According to an analysis of the best internationally-available data by Isabella Kasselstrand, Ryan T. Cragun, and me, published in our new book Beyond Doubt: The Secularization of Society, the seven democratic countries in the world today with more atheists, agnostics, and assorted nontheists than God-believers are Estonia, the Netherlands, Norway, Sweden, South Korea, the United Kingdom, and the Czech Republic.

Of course, not every nonbeliever in these nations actively or personally identifies as an atheist or agnostic, per se—the former label is heavily stigmatized, while the latter is relatively obscure in certain cultures. But the percentage of the population in each country that answers “no” when asked if they believe in God is as follows:

Sweden – 63.9%
Czech Republic – 61.6%
South Korea – 59.4%
Netherlands – 56.3%
Estonia – 54.3%
Norway – 52.7%
United Kingdom – 51.6%

While there may be similar or even higher percentages of nonbelievers in other nations such as China or Vietnam, we ought not consider them because they are unfree dictatorships where the atheistic government actively polices, prohibits, and represses religion; in such societies, people have a fear of expressing their true religious beliefs, and thus, survey data is suspect. But in open, free democracies where being neither openly religious nor openly secular provokes the government’s wrath, answers to surveys are much more valid and reliable.

Why these seven?

Why are these seven nations so secular?

Each country has its own unique history that contributes to low levels of theism. For example, the UK is the birthplace of Charles Darwin, whose ideas regarding evolution have been detrimental to Christian faith. Anti-clericalism has been a significant strain of Czech nationalism going all the way to the Hussite Wars of the 15th century. Estonia experienced 50 years of Soviet occupation, during which time religion was squelched, and it never rebounded, even after the fall of the USSR. In South Korea, the educational system places a strong emphasis on scientific knowledge and technology, with little attention paid to religion.

But regardless of each country’s idiosyncrasies that may have contributed towards their high degree of irreligion, they have all experienced some combination of the following: greatly improved levels of social welfare, societal well-being, and existential security; increased degrees of wealth and prosperity; increased levels of educational attainment; a significant transition from a traditional, rural, non-industrial society to a contemporary, urban, industrial (or post-industrial) society; increased rationalization, whereby the ordering of society based on technological efficiency, bureaucratic impersonality, and scientific and empirical evidence.

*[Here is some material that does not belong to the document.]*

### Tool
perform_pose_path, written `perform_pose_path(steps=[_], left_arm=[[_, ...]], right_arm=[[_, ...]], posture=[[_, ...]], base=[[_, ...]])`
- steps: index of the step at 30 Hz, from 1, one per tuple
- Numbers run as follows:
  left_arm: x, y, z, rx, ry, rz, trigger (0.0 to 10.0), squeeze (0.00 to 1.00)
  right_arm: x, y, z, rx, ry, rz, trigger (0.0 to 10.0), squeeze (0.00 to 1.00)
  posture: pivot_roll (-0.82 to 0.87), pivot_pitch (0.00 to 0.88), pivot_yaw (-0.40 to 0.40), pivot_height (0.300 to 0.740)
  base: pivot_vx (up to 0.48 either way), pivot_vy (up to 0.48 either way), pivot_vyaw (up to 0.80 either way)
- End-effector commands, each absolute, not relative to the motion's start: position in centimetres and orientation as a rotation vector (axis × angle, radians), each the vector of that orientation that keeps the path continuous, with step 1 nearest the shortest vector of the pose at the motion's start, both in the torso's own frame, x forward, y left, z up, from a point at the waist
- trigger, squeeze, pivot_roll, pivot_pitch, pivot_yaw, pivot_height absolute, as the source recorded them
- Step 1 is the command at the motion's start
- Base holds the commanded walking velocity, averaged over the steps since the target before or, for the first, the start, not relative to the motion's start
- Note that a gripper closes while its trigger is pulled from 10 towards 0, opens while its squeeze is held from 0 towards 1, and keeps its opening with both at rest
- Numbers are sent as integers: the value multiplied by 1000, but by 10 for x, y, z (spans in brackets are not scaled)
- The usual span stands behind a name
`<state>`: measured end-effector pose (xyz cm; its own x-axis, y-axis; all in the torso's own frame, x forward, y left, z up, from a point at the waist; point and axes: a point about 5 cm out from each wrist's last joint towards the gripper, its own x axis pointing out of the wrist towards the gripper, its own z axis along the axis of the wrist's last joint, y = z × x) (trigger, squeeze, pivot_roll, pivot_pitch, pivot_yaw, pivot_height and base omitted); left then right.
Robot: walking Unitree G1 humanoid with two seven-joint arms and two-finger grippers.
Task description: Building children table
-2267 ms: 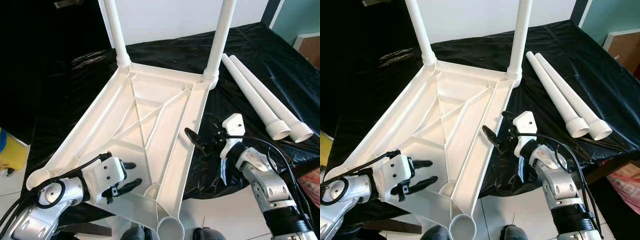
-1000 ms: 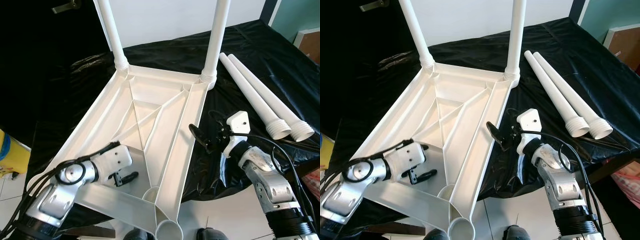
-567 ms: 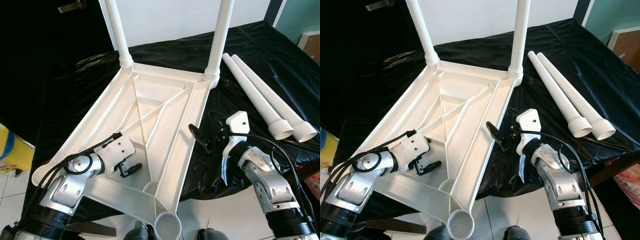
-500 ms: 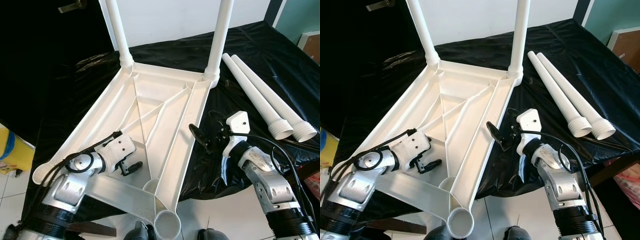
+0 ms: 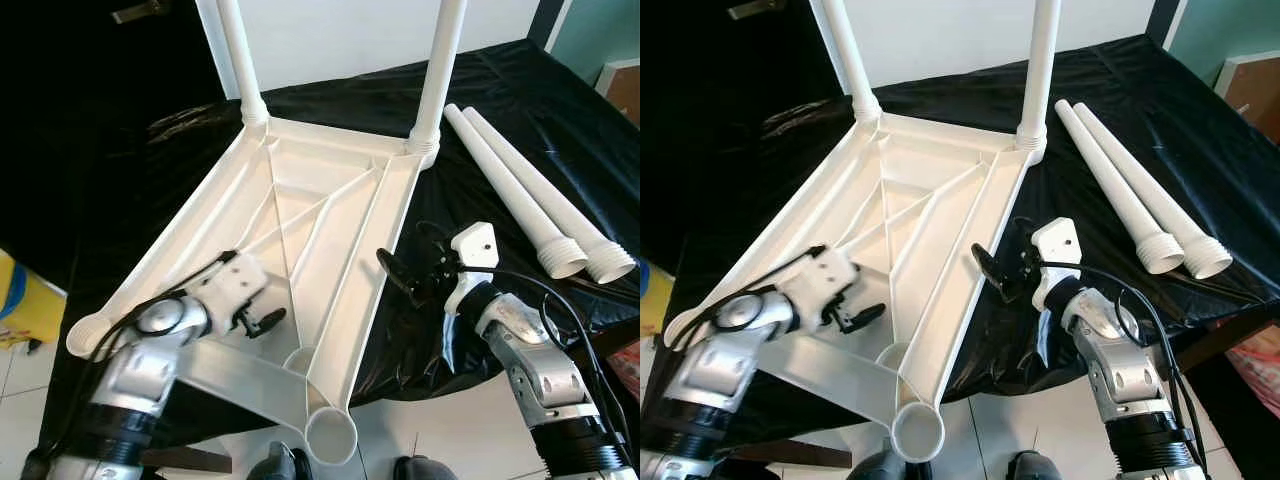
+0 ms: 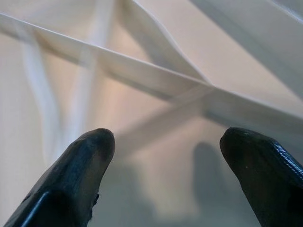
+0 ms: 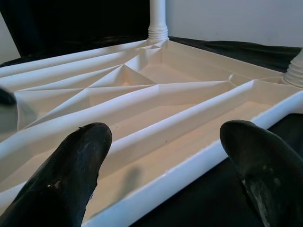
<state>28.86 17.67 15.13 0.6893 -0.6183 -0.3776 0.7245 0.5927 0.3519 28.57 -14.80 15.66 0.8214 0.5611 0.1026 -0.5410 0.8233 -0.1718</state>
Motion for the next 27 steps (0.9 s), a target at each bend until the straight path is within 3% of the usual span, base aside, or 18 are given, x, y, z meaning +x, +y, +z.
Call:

As our research shows, these factors are all strongly conducive to increased secularization in society.

How are they faring?

It has long been a staple of conservative propaganda that if a society loses its religion, things will go to shyte. And even some on the left buy into this nonsense; earlier this month, New York mayor Eric Adams blamed America’s never-ending school shooting epidemic on a lack of religion. “When we took prayers out of schools,” he proclaimed, “guns came into schools.”  

Of course, as I have been arguing for over a decade now, if godlessness led to national depravity or high rates of violence, then we would expect to find those countries that are the least religious to be the most horrible, impoverished, unhealthy, and crime-ridden. But we find exactly the opposite correlation. These seven most godless democracies provide excellent examples, as they all boast high levels of societal health and well-being, high GDPs, extremely low rates of violent crime, almost no school shootings, superior healthcare, and more. Consider Norway, where Christianity has plummeted in the last half-century, with rates of belief in God, church attendance, and church membership at all-time lows – and yet Norwegian society is simultaneously characterized by fantastic schools, health care, elder care, access for the disabled, gender equality, economic prosperity, as well as very low rates if murder.

Indeed, five of these seven highly secular nations rank in the top 20 on the United Nations’ Human Development Index. The remaining two, Estonia and the Czech Republic, come in at 31 and 32, respectively.

It is not that these majority-non-believing nations are thriving because of their godlessness; there are too many variables at play to establish such causation. But as to the right-wing article of faith that godlessness leads to social depravity – that thesis can be flatly rejected.

Also, it should be noted that these societies are not utopias. They all have their problems. The northernmost nation of the UK, Scotland, is currently struggling with a dangerous drug epidemic. South Korea’s birth rate is shockingly low. Sweden is struggling with immigration issues. Affordable housing is in relatively short supply in the Netherlands. And so on. But compared to the vast majority of countries in the world, when looking at nearly every single indicator of societal well-being, these secular seven are doing extremely well, overall. Heck, according to the US News and World Reports rankings of top countries with the best quality of life, Sweden ranks at #1, Norway #5, Netherlands #8, the UK #12, South Korea #24, Czech Republic at #27, and Estonia at #42. Clearly, going godless does not result in national dystopia.

Godlessness goes global

Our analysis found that there are many other countries where almost half of the population does not believe in God, such as France, Denmark, Australia, Finland, and New Zealand. Given current trends, we expect these nations to join the pack of majority-godless nations in the next decade or so. And while the US is quite far from such a state of irreligiosity, belief in God has nonetheless been dropping significantly: the percentage of Americans who believe in God has dropped from 98% in the 1950s to 81% today. Among Americans under 30, it is down to an unprecedented 68%.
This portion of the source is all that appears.